Your goal » Word for word, give the listing below again.

Collected material »
--- START ---

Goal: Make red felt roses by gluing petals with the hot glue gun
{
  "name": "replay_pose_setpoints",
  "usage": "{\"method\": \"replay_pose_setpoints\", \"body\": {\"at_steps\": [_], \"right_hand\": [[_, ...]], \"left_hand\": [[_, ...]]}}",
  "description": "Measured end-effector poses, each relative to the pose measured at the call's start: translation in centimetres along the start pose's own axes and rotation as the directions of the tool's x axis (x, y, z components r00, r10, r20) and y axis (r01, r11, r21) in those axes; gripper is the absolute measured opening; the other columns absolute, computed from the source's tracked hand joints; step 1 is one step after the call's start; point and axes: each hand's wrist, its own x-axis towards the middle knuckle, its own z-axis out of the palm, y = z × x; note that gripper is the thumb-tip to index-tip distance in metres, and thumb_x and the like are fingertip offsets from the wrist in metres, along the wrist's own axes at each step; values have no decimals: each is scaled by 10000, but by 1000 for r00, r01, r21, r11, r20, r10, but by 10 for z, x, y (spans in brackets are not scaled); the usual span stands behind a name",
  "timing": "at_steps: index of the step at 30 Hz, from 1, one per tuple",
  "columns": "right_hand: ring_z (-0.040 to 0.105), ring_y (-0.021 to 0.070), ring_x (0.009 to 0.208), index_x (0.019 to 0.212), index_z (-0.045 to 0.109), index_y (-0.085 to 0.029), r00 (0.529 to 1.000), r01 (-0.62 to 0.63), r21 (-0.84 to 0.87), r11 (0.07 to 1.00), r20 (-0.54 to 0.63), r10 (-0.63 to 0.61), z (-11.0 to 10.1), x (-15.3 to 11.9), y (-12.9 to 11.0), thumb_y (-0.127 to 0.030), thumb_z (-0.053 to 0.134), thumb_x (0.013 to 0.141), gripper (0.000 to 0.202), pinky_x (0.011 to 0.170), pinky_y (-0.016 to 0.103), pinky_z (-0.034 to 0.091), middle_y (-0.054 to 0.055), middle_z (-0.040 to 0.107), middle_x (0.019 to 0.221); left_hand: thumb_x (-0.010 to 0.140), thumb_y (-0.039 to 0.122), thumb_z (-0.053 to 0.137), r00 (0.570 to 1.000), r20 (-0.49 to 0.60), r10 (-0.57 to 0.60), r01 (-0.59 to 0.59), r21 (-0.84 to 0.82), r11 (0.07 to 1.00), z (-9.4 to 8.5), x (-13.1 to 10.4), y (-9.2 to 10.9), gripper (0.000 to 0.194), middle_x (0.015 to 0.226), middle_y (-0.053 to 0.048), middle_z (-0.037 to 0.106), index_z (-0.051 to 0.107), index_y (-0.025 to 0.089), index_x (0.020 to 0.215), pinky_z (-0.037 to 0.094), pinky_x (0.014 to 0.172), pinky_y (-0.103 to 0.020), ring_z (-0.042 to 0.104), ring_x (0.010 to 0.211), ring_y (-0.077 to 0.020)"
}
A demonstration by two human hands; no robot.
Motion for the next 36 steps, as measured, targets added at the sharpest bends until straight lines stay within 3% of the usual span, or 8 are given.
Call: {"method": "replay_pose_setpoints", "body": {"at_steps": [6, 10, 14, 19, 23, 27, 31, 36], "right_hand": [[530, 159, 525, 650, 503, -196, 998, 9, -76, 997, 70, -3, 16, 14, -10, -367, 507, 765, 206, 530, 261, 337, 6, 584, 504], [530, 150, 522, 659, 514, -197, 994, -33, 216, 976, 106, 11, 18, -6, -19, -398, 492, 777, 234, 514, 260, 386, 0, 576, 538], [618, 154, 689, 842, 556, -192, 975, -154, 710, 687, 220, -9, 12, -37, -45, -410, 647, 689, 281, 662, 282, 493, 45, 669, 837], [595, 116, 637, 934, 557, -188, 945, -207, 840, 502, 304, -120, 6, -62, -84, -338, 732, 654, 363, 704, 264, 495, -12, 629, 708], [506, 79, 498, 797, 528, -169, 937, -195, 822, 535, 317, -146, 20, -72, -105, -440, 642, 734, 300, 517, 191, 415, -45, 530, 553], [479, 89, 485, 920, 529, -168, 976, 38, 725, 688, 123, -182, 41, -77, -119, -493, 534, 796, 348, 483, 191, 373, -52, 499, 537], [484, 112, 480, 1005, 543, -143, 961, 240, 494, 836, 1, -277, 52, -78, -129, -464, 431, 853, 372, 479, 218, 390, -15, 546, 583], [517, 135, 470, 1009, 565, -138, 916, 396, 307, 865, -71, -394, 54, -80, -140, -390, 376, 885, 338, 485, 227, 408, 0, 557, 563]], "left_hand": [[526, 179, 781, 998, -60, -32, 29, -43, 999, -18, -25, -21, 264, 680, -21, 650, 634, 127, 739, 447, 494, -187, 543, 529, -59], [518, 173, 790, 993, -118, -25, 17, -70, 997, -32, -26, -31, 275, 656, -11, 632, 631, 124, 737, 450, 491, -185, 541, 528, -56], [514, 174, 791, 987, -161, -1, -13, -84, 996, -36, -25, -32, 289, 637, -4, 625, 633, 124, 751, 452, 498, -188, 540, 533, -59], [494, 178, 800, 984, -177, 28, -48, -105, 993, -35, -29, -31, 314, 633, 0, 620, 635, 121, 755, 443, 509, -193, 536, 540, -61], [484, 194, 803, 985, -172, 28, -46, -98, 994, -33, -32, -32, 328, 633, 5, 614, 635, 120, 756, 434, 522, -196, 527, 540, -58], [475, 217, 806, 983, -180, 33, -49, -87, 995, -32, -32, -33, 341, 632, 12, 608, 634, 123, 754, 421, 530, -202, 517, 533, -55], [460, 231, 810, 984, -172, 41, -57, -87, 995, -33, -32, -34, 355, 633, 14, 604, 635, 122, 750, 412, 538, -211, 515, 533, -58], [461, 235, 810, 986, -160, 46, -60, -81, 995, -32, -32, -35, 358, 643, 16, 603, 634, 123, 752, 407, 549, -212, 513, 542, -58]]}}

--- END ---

Written answer »
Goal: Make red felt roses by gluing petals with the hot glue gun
{
  "name": "replay_pose_setpoints",
  "usage": "{\"method\": \"replay_pose_setpoints\", \"body\": {\"at_steps\": [_], \"right_hand\": [[_, ...]], \"left_hand\": [[_, ...]]}}",
  "description": "Measured end-effector poses, each relative to the pose measured at the call's start: translation in centimetres along the start pose's own axes and rotation as the directions of the tool's x axis (x, y, z components r00, r10, r20) and y axis (r01, r11, r21) in those axes; gripper is the absolute measured opening; the other columns absolute, computed from the source's tracked hand joints; step 1 is one step after the call's start; point and axes: each hand's wrist, its own x-axis towards the middle knuckle, its own z-axis out of the palm, y = z × x; note that gripper is the thumb-tip to index-tip distance in metres, and thumb_x and the like are fingertip offsets from the wrist in metres, along the wrist's own axes at each step; values have no decimals: each is scaled by 10000, but by 1000 for r00, r01, r21, r11, r20, r10, but by 10 for z, x, y (spans in brackets are not scaled); the usual span stands behind a name",
  "timing": "at_steps: index of the step at 30 Hz, from 1, one per tuple",
  "columns": "right_hand: ring_z (-0.040 to 0.105), ring_y (-0.021 to 0.070), ring_x (0.009 to 0.208), index_x (0.019 to 0.212), index_z (-0.045 to 0.109), index_y (-0.085 to 0.029), r00 (0.529 to 1.000), r01 (-0.62 to 0.63), r21 (-0.84 to 0.87), r11 (0.07 to 1.00), r20 (-0.54 to 0.63), r10 (-0.63 to 0.61), z (-11.0 to 10.1), x (-15.3 to 11.9), y (-12.9 to 11.0), thumb_y (-0.127 to 0.030), thumb_z (-0.053 to 0.134), thumb_x (0.013 to 0.141), gripper (0.000 to 0.202), pinky_x (0.011 to 0.170), pinky_y (-0.016 to 0.103), pinky_z (-0.034 to 0.091), middle_y (-0.054 to 0.055), middle_z (-0.040 to 0.107), middle_x (0.019 to 0.221); left_hand: thumb_x (-0.010 to 0.140), thumb_y (-0.039 to 0.122), thumb_z (-0.053 to 0.137), r00 (0.570 to 1.000), r20 (-0.49 to 0.60), r10 (-0.57 to 0.60), r01 (-0.59 to 0.59), r21 (-0.84 to 0.82), r11 (0.07 to 1.00), z (-9.4 to 8.5), x (-13.1 to 10.4), y (-9.2 to 10.9), gripper (0.000 to 0.194), middle_x (0.015 to 0.226), middle_y (-0.053 to 0.048), middle_z (-0.037 to 0.106), index_z (-0.051 to 0.107), index_y (-0.025 to 0.089), index_x (0.020 to 0.215), pinky_z (-0.037 to 0.094), pinky_x (0.014 to 0.172), pinky_y (-0.103 to 0.020), ring_z (-0.042 to 0.104), ring_x (0.010 to 0.211), ring_y (-0.077 to 0.020)"
}
A demonstration by two human hands; no robot.
Motion for the next 36 steps, as measured, targets added at the sharpest bends until straight lines stay within 3% of the usual span, or 8 are given.
Call: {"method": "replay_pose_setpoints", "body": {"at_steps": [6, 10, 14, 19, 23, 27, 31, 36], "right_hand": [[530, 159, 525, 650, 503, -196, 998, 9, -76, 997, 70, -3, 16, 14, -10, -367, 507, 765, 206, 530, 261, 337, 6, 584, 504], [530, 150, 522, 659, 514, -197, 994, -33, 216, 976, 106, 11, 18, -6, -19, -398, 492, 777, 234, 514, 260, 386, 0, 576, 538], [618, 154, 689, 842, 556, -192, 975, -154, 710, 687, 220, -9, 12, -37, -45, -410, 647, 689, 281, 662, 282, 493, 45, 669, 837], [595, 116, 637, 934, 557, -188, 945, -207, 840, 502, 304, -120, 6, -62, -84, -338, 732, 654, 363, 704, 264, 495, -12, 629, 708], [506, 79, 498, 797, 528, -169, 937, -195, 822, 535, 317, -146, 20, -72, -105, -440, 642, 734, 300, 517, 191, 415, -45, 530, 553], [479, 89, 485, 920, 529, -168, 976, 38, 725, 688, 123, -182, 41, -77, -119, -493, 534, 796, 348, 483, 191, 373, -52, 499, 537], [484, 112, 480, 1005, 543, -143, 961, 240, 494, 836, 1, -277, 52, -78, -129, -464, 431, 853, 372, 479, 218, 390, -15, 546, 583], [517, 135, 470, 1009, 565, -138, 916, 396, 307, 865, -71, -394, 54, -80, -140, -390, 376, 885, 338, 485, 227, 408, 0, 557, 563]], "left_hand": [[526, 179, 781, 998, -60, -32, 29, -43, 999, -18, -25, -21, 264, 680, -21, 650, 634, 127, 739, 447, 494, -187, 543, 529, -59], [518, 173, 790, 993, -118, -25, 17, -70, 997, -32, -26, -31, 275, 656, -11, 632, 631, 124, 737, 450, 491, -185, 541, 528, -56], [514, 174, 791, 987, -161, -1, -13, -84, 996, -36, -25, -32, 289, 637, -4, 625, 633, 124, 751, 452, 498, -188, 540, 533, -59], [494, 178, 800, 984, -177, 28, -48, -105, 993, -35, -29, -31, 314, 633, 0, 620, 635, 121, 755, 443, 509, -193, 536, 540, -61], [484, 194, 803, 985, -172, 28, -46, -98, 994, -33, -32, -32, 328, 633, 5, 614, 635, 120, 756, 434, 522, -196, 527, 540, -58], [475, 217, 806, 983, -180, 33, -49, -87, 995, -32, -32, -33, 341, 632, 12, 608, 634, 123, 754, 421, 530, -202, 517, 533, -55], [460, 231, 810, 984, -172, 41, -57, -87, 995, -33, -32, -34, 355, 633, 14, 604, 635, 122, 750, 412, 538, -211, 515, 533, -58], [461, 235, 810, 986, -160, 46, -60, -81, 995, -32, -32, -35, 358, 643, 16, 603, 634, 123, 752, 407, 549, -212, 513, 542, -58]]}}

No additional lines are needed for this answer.